# EXERCISE DETAILS
Go through the entries below and print, exactly, the lines starting at the one with "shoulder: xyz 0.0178" and ending at the one with "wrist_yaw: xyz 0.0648", keeping both ends and no others.

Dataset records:
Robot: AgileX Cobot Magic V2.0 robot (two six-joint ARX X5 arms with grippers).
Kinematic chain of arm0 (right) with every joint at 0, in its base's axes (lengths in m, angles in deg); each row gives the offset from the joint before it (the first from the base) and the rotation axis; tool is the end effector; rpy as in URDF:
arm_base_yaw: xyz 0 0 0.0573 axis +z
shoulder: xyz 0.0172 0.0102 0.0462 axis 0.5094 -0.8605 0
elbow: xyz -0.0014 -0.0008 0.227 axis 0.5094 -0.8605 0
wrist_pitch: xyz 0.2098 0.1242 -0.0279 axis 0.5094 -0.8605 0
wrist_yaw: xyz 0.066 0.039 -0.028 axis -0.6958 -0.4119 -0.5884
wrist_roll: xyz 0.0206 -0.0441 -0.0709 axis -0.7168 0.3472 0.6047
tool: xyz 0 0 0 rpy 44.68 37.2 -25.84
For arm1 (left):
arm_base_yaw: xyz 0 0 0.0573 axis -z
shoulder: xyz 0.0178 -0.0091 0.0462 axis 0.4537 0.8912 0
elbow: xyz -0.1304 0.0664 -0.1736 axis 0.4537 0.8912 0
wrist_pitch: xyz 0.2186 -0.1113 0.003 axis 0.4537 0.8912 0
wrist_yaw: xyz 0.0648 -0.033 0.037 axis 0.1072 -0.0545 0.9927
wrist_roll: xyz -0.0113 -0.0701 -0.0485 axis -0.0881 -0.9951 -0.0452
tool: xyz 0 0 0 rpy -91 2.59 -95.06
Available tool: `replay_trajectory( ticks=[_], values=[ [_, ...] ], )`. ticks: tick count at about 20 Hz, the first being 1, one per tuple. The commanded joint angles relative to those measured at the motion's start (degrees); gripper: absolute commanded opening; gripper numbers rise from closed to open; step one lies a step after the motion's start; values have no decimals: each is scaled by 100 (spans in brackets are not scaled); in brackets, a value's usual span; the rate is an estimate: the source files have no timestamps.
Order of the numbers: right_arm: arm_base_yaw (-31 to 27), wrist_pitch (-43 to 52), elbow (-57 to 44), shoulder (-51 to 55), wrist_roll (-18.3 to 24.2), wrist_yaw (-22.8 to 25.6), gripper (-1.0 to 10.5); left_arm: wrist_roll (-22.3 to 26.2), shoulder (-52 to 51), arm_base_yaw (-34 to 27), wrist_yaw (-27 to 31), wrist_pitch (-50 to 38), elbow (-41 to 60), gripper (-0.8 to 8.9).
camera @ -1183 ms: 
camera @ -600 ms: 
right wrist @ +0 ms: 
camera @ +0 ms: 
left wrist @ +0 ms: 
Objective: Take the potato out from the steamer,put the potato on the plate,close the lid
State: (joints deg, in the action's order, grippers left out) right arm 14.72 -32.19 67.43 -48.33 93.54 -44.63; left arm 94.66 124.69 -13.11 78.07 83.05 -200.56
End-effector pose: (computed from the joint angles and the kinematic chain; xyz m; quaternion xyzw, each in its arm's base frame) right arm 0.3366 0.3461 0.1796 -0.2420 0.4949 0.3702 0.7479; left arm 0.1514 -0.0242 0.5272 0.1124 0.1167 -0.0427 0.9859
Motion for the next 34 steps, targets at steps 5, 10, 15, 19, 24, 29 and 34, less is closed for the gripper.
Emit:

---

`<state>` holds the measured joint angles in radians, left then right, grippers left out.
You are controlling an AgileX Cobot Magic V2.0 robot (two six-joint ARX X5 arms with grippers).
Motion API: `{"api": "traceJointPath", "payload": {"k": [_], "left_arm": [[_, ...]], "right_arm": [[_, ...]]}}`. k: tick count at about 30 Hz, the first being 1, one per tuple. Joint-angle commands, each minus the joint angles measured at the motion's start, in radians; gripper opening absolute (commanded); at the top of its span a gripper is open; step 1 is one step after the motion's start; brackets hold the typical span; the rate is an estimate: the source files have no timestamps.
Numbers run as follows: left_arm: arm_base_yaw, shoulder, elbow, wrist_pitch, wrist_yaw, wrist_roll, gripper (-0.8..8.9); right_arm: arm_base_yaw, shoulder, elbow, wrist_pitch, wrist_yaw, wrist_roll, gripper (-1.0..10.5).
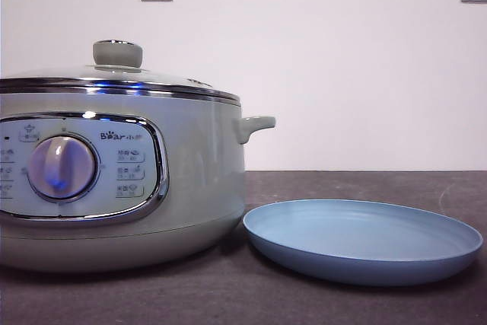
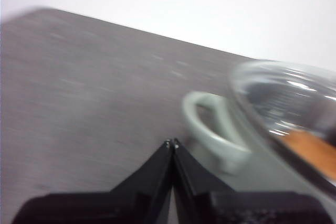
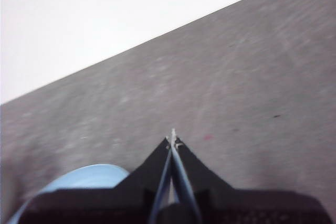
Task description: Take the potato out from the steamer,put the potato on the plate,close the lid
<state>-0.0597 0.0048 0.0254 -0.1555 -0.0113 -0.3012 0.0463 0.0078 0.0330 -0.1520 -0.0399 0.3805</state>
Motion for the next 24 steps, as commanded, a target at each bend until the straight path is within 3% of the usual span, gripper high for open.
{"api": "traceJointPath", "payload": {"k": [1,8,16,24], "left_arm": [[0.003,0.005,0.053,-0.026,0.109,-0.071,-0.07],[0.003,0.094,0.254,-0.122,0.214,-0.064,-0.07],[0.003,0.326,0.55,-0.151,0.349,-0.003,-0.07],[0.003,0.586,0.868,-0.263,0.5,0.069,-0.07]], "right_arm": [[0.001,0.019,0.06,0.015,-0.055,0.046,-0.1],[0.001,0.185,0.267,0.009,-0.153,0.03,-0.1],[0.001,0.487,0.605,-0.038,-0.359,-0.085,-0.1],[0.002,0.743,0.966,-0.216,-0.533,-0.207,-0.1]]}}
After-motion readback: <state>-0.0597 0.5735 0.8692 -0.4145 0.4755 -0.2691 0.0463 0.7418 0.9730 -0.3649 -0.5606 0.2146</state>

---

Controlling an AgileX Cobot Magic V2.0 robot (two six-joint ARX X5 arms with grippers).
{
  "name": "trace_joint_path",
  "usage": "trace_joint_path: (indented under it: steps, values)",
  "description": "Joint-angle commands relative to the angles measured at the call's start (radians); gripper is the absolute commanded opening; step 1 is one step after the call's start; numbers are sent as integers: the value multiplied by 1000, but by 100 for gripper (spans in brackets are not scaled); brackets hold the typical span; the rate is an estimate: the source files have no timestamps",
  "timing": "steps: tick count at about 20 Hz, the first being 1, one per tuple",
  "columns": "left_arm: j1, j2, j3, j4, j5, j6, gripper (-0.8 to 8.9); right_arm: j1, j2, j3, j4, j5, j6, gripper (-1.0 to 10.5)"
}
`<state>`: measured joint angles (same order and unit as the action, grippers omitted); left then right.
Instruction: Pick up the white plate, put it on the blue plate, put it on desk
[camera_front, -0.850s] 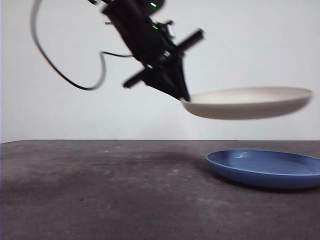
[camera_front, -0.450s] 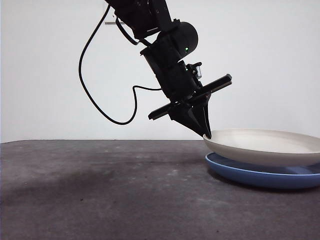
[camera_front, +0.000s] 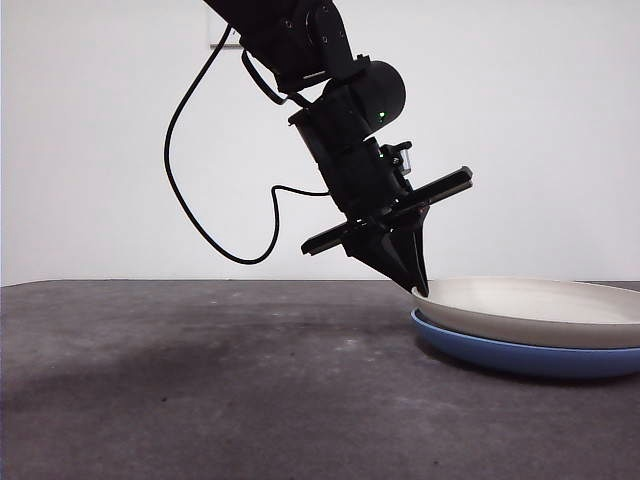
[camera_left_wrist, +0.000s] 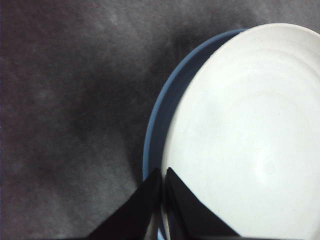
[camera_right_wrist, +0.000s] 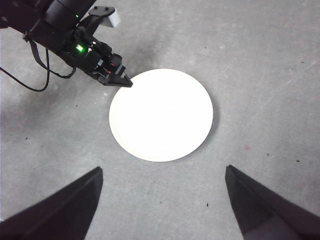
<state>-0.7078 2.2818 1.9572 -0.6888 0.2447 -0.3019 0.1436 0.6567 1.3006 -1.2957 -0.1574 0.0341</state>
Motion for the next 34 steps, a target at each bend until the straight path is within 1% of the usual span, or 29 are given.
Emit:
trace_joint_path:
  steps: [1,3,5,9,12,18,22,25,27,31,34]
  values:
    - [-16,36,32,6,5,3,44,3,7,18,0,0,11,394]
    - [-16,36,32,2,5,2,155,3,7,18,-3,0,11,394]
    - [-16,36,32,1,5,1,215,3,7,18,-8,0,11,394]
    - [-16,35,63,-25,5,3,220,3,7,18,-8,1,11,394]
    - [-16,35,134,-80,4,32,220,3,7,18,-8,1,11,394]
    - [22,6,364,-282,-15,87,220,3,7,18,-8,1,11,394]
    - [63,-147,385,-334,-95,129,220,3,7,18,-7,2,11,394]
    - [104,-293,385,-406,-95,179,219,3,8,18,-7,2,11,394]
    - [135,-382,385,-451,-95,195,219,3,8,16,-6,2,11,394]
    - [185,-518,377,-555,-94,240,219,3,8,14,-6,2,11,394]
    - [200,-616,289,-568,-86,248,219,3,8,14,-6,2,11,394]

# COMPLETED EXERCISE
shoulder: xyz 0.0178 -0.0091 0.0462 axis 0.4537 0.8912 0
elbow: xyz -0.1304 0.0664 -0.1736 axis 0.4537 0.8912 0
wrist_pitch: xyz 0.2186 -0.1113 0.003 axis 0.4537 0.8912 0
wrist_yaw: xyz 0.0648 -0.033 0.037 axis 0.1072 -0.0545 0.9927

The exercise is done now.